### WHAT THIS TASK INVOLVES
Copy every line of the listing that holds the string "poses".

### DATA SECTION
☆ ☆ ☆ ☆ ☆
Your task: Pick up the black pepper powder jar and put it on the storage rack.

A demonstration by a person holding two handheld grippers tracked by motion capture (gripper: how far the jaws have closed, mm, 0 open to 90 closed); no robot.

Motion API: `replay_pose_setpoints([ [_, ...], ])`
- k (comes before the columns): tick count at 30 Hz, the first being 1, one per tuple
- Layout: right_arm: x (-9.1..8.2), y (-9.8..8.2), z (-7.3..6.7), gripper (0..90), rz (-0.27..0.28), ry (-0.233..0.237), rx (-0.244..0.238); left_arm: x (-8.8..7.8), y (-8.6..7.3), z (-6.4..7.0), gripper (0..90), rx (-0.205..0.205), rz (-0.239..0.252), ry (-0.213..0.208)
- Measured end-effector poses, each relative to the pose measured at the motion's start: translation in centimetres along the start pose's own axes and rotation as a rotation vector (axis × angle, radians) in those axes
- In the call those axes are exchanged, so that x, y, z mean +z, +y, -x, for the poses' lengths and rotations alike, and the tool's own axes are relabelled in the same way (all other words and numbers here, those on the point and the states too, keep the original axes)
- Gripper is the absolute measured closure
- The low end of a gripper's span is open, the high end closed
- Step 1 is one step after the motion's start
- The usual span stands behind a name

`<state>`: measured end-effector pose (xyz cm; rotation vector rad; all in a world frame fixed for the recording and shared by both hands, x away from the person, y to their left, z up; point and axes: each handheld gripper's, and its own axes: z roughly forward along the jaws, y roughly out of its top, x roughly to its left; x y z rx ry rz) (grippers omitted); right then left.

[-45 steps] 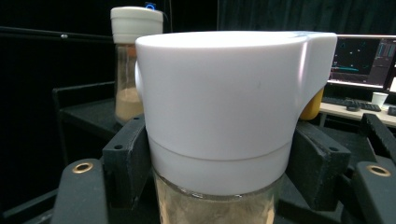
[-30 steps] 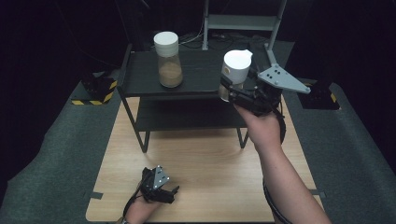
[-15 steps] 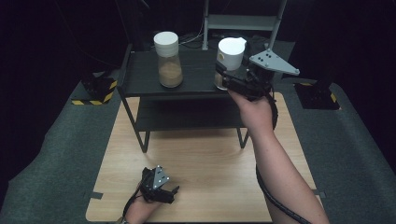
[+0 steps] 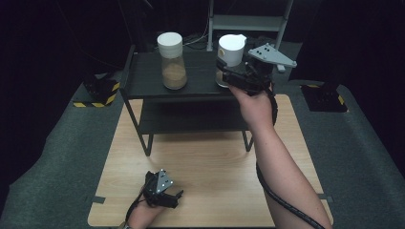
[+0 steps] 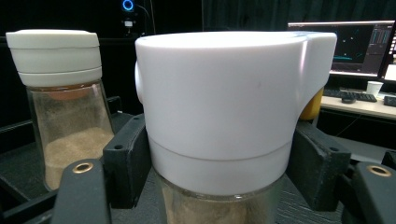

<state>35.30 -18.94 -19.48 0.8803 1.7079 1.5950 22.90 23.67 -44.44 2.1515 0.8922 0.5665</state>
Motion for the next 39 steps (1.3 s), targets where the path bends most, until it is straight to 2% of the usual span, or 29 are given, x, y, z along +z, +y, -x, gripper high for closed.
replay_pose_setpoints([
  [25, 0.98, -0.25, 0.2, 28.0, -0.008, -0.008, 0.022, -0.01, -0.03, -0.02, 1.5, 0.002, 0.001, -0.002],
  [31, 1.04, -0.12, -0.02, 23.3, -0.015, -0.015, 0.016, -0.01, -0.03, -0.01, 1.5, 0.002, 0.002, -0.001],
  [39, 0.72, 0.02, -0.19, 12.9, -0.019, -0.024, 0.012, 0.0, -0.01, 0.02, 1.5, 0.003, 0.001, 0.0],
])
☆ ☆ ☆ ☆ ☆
### WRITTEN ANSWER
- Measured end-effector poses, each relative to the pose measured at the motion's start: translation in centimetres along the start pose's own axes and rotation as a rotation vector (axis × angle, radians) in those axes
- In the call those axes are exchanged, so that x, y, z mean +z, +y, -x, for the poses' lengths and rotations alike, and the tool's own axes are relabelled in the same way (all other words and numbers here, those on the point and the states too, keep the original axes)

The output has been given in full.